Exercise objective ->
Report only the number of lines in the following entries where the word "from" occurs.

=-=-=

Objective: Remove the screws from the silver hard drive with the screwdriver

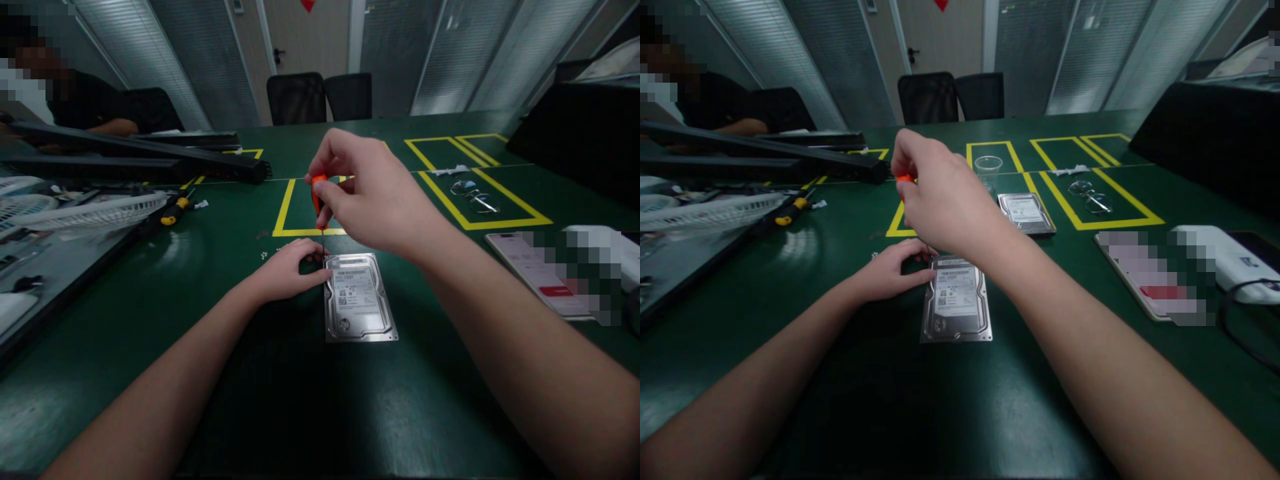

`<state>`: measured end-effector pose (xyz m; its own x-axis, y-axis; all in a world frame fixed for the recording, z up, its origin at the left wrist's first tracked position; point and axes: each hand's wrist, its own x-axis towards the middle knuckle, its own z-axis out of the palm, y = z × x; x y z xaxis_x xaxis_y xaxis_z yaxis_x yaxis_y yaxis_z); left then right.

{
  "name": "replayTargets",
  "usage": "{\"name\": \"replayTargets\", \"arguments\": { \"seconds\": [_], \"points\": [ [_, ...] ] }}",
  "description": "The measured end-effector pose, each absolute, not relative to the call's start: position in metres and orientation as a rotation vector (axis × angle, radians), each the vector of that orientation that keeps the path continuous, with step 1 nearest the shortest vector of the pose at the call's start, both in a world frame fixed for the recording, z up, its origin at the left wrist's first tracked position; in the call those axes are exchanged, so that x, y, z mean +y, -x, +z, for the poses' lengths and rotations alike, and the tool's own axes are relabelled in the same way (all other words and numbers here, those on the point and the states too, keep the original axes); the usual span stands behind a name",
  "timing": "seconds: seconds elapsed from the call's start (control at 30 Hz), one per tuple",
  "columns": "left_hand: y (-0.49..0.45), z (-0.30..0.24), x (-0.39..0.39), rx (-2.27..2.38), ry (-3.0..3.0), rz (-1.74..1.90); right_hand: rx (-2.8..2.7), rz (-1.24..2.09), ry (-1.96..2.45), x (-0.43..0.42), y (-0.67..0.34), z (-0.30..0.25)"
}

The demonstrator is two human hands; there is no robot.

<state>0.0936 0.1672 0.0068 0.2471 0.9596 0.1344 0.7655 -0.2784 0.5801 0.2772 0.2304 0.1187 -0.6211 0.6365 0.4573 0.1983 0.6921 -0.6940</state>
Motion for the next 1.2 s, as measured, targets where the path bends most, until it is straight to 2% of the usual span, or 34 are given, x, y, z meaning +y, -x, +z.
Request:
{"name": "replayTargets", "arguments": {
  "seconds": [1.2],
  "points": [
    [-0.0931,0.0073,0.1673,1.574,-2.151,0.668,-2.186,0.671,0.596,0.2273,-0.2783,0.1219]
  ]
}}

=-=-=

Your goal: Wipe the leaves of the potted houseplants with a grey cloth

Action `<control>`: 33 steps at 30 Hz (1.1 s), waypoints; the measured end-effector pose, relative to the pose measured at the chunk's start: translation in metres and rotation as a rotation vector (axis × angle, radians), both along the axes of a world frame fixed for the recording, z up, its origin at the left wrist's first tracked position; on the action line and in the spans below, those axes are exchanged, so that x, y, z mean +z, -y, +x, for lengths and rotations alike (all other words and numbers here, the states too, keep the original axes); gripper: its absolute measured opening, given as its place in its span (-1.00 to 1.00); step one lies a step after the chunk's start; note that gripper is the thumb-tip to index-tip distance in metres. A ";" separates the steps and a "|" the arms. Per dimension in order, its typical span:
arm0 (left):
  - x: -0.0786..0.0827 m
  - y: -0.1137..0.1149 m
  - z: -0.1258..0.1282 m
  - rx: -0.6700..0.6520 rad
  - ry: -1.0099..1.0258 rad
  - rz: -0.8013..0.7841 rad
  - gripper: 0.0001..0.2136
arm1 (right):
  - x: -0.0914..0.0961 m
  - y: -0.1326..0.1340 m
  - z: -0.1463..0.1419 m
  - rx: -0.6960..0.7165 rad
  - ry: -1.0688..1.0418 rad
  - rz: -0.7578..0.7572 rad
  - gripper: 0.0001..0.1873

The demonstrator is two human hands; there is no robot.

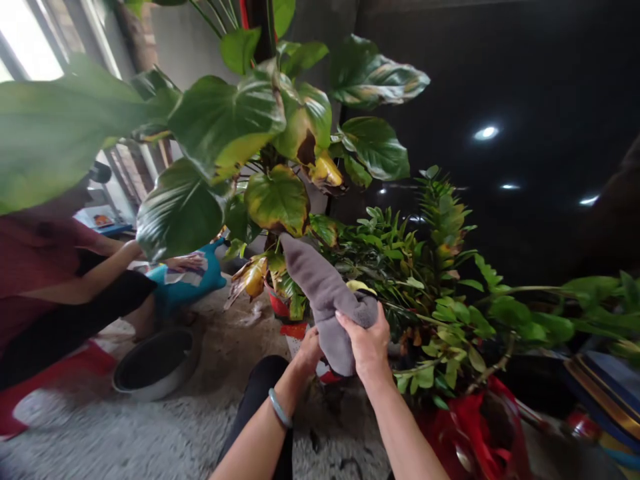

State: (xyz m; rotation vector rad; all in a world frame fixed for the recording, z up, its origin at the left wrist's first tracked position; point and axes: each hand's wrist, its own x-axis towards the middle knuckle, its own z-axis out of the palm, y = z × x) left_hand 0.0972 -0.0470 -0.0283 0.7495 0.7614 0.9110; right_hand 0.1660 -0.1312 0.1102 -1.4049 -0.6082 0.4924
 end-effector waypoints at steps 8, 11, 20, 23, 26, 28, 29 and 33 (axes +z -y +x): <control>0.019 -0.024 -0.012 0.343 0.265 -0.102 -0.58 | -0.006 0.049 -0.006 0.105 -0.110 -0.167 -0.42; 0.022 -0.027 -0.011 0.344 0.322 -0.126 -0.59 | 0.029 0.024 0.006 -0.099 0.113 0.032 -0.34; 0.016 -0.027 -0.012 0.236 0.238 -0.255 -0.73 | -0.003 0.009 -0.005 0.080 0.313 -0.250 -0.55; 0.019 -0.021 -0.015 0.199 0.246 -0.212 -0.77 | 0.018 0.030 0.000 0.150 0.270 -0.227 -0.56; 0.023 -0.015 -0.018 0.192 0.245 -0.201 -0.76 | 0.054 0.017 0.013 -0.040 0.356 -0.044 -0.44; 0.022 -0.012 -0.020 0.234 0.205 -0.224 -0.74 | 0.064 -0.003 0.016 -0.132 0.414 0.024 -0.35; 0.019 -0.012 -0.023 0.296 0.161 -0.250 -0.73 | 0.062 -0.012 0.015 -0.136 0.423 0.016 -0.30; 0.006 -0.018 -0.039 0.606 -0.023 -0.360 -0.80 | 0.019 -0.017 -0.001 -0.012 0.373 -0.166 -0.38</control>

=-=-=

Result for this task ->
2